What to produce: Would you please copy the part of the material below that opens with the line containing "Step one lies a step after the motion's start" and closes with the line containing "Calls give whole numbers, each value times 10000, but"? Copy it exactly, and only it.

Data for this task:
__________

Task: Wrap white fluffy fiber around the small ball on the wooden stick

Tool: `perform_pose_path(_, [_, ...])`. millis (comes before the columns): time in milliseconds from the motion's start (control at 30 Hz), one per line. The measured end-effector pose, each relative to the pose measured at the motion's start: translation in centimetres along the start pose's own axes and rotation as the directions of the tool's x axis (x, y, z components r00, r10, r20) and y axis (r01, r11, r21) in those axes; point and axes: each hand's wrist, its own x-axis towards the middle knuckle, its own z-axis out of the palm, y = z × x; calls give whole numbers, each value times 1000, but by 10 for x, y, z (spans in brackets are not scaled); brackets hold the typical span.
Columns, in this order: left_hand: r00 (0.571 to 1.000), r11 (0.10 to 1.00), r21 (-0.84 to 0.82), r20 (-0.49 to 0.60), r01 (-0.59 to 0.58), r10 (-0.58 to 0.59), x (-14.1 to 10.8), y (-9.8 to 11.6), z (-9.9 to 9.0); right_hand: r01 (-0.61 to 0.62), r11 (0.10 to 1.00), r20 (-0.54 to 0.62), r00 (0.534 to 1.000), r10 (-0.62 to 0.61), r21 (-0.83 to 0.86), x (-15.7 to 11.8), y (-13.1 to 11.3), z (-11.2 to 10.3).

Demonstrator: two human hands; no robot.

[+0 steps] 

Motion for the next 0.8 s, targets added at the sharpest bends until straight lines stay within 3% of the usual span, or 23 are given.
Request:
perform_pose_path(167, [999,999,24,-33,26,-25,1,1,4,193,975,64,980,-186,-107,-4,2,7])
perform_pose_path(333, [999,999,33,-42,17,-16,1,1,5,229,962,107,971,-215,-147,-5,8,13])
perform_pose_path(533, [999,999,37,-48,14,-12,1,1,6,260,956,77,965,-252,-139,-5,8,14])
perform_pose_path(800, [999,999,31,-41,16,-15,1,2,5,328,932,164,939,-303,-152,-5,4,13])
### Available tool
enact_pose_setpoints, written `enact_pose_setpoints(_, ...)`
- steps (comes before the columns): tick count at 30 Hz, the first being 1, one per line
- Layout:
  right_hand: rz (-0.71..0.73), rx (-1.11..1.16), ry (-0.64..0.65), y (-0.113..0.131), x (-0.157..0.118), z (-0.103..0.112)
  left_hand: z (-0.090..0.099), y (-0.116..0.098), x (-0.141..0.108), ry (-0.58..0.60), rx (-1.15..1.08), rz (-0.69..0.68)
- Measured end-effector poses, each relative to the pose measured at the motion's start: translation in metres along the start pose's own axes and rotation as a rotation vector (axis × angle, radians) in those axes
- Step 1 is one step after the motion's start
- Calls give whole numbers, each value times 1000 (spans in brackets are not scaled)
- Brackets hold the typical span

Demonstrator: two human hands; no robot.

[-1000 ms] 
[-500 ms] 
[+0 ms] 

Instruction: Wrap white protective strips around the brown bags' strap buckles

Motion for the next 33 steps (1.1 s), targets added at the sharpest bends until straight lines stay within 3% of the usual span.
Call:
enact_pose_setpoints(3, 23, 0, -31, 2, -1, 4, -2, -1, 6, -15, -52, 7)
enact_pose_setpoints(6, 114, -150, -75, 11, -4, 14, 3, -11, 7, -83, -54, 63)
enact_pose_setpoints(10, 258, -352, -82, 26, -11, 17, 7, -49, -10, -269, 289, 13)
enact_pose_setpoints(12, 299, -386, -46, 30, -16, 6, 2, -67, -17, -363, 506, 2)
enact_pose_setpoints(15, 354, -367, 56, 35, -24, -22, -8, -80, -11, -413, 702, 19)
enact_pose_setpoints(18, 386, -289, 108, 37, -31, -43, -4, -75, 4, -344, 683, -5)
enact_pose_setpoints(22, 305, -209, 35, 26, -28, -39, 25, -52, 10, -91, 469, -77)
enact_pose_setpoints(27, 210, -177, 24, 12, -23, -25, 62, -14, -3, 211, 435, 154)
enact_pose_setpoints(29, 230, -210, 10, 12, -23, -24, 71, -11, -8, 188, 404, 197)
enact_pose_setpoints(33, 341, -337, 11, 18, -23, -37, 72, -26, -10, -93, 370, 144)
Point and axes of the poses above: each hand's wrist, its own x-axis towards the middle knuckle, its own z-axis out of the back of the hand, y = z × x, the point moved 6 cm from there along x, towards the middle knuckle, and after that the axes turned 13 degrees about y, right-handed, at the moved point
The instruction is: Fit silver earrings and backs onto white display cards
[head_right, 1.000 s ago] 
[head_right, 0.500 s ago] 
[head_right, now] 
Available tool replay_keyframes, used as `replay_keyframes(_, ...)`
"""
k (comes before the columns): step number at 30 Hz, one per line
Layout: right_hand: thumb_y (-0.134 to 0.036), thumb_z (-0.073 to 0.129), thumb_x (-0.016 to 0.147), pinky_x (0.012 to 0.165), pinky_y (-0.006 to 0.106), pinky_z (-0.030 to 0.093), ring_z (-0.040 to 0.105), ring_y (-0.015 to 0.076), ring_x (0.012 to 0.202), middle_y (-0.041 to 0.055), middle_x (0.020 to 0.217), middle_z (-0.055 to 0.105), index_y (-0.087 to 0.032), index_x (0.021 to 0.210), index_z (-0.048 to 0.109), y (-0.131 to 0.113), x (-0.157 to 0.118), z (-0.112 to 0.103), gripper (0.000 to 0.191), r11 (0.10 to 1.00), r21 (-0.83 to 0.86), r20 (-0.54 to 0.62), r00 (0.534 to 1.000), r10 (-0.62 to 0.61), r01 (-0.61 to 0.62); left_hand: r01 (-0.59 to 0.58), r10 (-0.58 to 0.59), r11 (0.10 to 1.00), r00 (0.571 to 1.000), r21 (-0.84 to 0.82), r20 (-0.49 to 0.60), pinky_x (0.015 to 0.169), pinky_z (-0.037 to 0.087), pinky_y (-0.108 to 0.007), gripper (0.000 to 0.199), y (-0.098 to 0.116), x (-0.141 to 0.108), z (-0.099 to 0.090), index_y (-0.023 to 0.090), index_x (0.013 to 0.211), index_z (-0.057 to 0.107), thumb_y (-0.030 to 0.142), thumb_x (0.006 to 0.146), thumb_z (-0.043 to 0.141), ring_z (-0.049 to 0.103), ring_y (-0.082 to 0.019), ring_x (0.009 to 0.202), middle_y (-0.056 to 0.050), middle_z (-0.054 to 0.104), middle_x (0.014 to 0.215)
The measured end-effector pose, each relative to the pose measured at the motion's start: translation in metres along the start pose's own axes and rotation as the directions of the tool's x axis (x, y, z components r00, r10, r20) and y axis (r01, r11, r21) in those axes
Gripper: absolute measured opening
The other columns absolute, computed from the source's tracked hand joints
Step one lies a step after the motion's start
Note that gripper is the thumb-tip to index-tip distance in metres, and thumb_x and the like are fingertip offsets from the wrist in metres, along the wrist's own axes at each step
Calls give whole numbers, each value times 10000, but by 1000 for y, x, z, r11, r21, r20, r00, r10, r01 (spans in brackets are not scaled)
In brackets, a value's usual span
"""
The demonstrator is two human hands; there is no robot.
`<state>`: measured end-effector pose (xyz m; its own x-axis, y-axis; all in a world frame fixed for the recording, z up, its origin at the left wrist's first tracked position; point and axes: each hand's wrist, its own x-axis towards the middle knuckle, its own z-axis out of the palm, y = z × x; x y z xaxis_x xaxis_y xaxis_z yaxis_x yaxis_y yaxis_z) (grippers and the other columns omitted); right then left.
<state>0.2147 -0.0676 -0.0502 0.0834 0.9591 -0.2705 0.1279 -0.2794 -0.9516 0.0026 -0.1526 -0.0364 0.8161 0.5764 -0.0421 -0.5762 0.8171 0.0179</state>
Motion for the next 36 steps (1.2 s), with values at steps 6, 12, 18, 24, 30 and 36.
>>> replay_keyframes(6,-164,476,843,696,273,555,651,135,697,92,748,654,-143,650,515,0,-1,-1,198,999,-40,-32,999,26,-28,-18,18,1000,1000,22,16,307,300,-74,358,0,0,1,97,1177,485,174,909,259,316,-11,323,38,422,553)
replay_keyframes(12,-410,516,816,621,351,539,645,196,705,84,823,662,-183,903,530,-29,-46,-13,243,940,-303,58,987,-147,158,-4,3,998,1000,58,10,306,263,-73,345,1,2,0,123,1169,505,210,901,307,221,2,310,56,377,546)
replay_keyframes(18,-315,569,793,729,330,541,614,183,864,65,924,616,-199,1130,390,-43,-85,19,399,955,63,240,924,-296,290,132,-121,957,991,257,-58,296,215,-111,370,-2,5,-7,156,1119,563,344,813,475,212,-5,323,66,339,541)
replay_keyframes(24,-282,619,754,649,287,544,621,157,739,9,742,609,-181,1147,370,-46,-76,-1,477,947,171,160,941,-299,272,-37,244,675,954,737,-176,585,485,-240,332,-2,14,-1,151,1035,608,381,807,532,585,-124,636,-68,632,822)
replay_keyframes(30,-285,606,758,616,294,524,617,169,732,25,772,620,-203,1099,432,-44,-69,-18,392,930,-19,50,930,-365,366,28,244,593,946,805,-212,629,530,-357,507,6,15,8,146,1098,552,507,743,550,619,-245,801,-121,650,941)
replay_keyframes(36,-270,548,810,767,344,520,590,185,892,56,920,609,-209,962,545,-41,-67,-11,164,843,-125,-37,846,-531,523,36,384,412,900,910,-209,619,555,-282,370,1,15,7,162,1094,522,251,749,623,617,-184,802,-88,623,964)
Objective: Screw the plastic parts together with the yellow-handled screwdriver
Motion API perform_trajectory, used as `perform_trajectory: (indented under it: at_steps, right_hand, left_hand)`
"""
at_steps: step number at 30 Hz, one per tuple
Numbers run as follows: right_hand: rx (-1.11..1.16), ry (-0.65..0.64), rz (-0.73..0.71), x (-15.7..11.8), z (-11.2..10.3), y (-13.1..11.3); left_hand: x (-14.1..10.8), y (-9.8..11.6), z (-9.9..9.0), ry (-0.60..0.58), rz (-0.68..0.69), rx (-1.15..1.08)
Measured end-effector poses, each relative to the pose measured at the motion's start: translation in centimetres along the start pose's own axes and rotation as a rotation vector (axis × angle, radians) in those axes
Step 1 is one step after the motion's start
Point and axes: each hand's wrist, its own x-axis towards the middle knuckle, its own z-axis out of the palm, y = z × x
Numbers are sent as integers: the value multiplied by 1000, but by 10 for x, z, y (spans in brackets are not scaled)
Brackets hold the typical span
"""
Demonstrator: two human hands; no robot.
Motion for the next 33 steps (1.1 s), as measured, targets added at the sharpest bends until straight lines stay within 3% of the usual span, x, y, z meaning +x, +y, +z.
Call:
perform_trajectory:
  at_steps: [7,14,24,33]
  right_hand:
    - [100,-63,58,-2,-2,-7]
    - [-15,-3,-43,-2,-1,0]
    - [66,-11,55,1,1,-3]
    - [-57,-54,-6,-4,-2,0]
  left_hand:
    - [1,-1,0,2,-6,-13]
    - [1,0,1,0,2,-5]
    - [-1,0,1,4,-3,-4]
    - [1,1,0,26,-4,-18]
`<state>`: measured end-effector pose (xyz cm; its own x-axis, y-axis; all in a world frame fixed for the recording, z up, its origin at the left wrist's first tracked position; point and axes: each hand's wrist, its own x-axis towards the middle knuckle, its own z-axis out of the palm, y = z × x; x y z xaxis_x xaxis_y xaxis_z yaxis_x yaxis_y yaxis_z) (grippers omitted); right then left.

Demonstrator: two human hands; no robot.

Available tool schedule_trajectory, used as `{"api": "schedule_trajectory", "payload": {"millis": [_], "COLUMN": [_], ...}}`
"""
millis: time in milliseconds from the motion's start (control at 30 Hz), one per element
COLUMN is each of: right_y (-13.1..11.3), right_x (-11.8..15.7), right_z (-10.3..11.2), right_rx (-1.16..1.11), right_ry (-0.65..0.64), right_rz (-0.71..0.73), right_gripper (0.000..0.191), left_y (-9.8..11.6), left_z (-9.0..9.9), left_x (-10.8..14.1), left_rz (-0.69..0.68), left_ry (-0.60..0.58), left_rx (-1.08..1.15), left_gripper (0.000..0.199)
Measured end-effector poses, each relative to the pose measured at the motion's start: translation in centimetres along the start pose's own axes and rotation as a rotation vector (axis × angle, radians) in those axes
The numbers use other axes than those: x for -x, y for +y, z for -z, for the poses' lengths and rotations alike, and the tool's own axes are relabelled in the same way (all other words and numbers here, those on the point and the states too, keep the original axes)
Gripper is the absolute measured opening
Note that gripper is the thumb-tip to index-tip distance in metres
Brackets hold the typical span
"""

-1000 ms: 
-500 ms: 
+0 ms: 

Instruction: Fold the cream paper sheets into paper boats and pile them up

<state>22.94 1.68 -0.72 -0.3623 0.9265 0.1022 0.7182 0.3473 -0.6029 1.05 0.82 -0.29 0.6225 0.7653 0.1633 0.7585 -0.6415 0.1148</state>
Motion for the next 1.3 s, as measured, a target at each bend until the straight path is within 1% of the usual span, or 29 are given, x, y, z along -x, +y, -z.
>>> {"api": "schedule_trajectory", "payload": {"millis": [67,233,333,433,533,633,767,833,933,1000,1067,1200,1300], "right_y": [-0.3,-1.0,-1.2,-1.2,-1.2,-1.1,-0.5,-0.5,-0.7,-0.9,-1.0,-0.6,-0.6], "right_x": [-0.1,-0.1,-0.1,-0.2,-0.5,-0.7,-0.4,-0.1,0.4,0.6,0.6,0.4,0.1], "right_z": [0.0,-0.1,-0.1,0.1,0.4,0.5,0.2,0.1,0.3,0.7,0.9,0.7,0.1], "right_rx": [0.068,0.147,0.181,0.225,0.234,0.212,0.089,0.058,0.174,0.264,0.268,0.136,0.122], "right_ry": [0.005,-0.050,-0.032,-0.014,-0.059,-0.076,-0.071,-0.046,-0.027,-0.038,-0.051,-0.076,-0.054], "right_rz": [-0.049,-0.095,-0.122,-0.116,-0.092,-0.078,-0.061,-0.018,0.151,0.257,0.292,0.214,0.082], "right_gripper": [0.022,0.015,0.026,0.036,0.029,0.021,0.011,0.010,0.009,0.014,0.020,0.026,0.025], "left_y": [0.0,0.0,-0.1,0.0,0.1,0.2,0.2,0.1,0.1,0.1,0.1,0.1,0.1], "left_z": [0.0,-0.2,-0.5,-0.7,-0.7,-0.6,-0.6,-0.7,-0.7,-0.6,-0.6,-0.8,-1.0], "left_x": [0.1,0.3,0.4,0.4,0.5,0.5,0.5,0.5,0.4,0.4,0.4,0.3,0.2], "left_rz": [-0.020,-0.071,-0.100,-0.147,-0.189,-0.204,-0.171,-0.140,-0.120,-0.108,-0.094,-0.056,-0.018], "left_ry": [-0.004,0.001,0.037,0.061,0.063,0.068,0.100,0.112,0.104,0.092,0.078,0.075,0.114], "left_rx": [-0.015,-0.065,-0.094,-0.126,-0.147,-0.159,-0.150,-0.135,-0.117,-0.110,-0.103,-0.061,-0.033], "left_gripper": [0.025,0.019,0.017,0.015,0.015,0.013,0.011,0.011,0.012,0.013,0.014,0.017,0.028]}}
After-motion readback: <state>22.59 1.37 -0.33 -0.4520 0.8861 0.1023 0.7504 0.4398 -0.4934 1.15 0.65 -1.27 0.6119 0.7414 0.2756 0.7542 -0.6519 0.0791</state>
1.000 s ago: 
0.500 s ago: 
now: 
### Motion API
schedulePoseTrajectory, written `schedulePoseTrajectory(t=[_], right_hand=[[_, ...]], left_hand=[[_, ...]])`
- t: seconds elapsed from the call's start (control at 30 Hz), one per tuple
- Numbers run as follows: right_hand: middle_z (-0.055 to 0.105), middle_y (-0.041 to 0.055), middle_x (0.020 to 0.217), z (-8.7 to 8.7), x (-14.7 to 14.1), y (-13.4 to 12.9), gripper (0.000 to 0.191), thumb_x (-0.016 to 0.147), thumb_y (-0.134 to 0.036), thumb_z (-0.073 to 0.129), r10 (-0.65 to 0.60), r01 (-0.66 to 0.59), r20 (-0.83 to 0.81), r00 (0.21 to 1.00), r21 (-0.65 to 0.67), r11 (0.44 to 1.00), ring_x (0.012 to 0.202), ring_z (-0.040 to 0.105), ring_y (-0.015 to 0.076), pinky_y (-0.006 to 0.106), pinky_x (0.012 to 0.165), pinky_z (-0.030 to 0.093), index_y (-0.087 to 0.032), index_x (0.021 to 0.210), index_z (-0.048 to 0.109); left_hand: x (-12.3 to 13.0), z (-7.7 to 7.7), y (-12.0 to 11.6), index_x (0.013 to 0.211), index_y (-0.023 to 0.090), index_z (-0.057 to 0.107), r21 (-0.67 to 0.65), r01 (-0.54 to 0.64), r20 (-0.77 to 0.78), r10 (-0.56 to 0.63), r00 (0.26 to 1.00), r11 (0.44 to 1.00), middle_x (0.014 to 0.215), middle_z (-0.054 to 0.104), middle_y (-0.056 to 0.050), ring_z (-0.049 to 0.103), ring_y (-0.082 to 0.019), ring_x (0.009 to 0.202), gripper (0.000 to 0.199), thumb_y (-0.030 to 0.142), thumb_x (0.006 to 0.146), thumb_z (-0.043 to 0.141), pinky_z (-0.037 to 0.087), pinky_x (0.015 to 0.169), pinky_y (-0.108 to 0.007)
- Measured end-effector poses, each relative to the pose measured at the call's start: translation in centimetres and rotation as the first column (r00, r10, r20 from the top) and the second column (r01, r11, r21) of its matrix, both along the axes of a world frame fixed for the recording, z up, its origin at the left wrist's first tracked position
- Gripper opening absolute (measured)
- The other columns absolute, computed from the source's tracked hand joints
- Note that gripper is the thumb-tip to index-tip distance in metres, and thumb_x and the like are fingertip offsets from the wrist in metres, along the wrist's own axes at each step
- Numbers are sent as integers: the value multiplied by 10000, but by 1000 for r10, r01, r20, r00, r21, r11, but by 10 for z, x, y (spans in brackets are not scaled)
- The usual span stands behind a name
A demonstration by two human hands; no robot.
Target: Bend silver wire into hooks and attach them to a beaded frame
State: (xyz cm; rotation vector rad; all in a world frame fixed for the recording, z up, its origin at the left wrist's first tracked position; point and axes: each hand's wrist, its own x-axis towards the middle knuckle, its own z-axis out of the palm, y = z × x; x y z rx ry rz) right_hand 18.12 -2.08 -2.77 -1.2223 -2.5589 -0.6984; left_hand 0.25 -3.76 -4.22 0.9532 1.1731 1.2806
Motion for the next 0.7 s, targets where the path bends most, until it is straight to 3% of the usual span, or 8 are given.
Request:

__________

Task answer:
Step one lies a step after the motion's start
Note that gripper is the thumb-tip to index-tip distance in metres, and thumb_x and the like are fingertip offsets from the wrist in metres, along the wrist's own axes at each step
Calls give whole numbers, each value times 10000, but by 1000 for y, x, z, r11, r21, r20, r00, r10, r01 (spans in brackets are not scaled)

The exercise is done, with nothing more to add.